Creature Feature - The Hippopotamus
We’re heading to the Africa to get the low down on one of the world’s largest and heaviest animals - the hippopotamus!
A group of hippos is led by one large male. The other members are the females, their young and a few young adult males. The leader of the group keeps control of his mating territory by fighting off rivals. When a male hippo in the group challenges him, the leader opens his enormous mouth, revealing his huge teeth. There could be trouble!
Often the display is enough to make the challenging hippopotamus back off. But sometimes these fearsome creatures will fight aggressively, leading to deep wounds and even death.
A family group of hippos spends most of the day in the water. Staying submerged helps a hippo stay cool in the hot tropical climate where it lives.
The hippo's nose, ears, and eyes are on the top of its head, and they protrude from the water while the rest of its head and its body lie beneath the surface. This way, it can breathe, see and hear while its body is submerged!
And check this out, gang - when a hippo sinks completely underwater, its nose and ears automatically close so that no water seeps in.
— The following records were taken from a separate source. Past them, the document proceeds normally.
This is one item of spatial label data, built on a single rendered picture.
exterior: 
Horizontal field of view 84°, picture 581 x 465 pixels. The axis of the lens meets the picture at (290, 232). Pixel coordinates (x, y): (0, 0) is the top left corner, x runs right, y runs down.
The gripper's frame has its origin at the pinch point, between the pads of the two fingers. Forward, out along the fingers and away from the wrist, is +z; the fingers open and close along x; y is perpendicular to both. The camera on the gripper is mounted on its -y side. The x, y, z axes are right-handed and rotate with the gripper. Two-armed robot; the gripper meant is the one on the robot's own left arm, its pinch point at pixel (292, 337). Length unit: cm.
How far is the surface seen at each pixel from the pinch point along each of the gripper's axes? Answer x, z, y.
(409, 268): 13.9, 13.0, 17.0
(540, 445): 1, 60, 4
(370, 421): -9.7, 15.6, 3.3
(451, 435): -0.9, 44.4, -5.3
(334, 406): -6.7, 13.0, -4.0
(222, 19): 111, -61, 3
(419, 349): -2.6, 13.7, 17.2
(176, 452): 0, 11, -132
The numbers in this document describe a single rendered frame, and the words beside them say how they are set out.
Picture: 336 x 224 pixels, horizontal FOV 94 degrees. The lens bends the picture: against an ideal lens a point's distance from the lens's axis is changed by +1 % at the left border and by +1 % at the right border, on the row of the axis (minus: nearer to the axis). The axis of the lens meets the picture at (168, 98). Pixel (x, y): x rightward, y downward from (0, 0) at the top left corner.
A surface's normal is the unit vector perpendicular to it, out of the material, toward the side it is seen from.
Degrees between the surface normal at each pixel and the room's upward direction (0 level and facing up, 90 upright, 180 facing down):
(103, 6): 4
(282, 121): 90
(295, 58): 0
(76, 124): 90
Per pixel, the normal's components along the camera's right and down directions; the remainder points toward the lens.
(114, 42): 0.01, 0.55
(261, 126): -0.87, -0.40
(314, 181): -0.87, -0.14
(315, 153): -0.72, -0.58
Cool!
These super-strong beasts are also excellent swimmers, and can hold their breath for about five minutes. They can even walk along the bottoms of rivers and lakes.
At dusk, hippos leave their watery daytime spot, lumber onto land, and walk as far as 8km from the water to graze on short grass, their main food. Grazing until dawn, a hippo may eat up to 68kg of grass a night. Yikes!
Before sunrise they return to a river or lake to avoid the heat of the sun.
TEN FAST FACTS!
1. The scientific name for the common hippo is Hippopotamus amphibious.
2. 'Hippopotamus' comes from two Greek words that mean river horse.
3. Hippos' toes are webbed, which helps them paddle through the water.
4. A hippo is 4 to 5 metres long and weighs from 2,300 to 3,600 kilograms.
5. Two tusks, or canine teeth, in the hippo's lower jaw can grow more than 30 centimeters long!
6. Hippos eat only vegetation (grasses and water plants).
7. Baby hippos are born underwater. They can swim almost from the moment they're born!
8. Hippos can live to be more than 40 years old in the wild.
9. Lions, crocodiles, leopards, hyenas and wild dogs often kill baby hippos, but adult hippos are rarely attacked.
10. People used to think that hippos sweat blood. In truth, hippos' sweat has an oily red pigment in it (it's not blood!)